Your task — Your answer must be the lines from the first one in the material through the line with "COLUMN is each", retyped exactly and with no pictures.

⁂

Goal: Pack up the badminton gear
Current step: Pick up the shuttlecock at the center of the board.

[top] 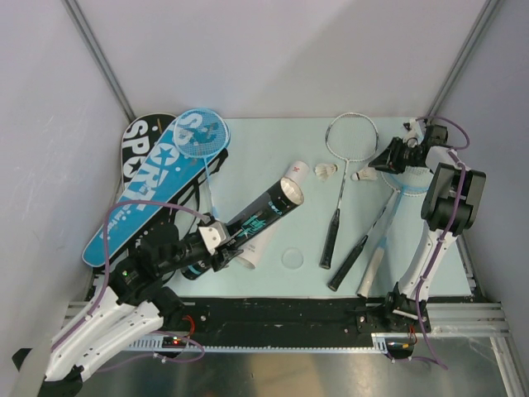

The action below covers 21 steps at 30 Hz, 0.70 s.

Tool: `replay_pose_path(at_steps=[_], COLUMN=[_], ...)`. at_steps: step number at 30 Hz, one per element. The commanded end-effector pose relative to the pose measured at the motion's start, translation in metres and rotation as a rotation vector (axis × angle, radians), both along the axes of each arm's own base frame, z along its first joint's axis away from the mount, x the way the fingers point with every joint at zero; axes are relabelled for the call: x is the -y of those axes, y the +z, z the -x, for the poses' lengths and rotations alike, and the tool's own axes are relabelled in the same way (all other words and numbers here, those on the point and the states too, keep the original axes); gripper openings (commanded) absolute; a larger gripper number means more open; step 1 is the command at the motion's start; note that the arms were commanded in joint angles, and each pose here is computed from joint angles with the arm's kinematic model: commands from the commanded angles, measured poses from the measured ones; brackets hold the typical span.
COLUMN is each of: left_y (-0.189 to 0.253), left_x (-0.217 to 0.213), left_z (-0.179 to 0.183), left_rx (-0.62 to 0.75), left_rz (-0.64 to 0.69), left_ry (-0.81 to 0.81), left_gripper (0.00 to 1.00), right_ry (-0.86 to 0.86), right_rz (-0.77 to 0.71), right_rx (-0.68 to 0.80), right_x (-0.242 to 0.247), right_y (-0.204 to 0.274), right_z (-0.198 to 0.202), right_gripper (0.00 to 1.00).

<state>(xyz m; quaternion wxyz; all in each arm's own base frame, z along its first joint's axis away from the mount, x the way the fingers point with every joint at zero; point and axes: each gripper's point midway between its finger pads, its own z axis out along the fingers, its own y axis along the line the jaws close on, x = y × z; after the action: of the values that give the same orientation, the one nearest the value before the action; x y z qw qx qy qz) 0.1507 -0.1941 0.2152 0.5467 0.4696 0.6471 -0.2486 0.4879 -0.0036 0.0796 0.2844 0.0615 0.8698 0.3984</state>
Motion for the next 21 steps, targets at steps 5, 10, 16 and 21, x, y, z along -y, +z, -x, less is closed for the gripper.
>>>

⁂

Answer section —
Goal: Pack up the badminton gear
Current step: Pick up the shuttlecock at the center of the board.

[top] 

The action below covers 21 steps at 30 Hz, 0.70 s.

Tool: `replay_pose_path(at_steps=[_], COLUMN=[_], ...)`. at_steps: step number at 30 Hz, one per element. The commanded end-effector pose relative to the pose measured at the motion's start, translation in metres and rotation as a rotation vector (axis × angle, radians), both along the axes of each arm's own base frame, z along its first joint's axis away from the mount, x the way the fingers point with every joint at zero; axes are relabelled for the call: x is the -y of those axes, y the +z, z the -x, for the poses' lengths and rotations alike, and the tool's own axes are relabelled in the same way (all other words and numbers here, those on the point and the states too, keep the original axes); gripper openings (commanded) absolute; a larger gripper number means more open; step 1 is the command at the motion's start; note that the arms were commanded in joint angles, and each pose here is computed from joint angles with the arm's kinematic model: commands from the commanded angles, measured poses from the measured ones; brackets hold the typical span.
COLUMN is each of: left_y (-0.189 to 0.253), left_x (-0.217 to 0.213), left_z (-0.179 to 0.183), left_rx (-0.62 to 0.75), left_rz (-0.64 to 0.69), left_ry (-0.81 to 0.81), left_gripper (0.00 to 1.00), right_ry (-0.86 to 0.86), right_rz (-0.77 to 0.71), right_rx (-0.68 to 0.80), right_x (-0.242 to 0.247), right_y (-0.204 to 0.274), right_z (-0.198 to 0.202), right_gripper (0.00 to 1.00).

No additional answer is needed.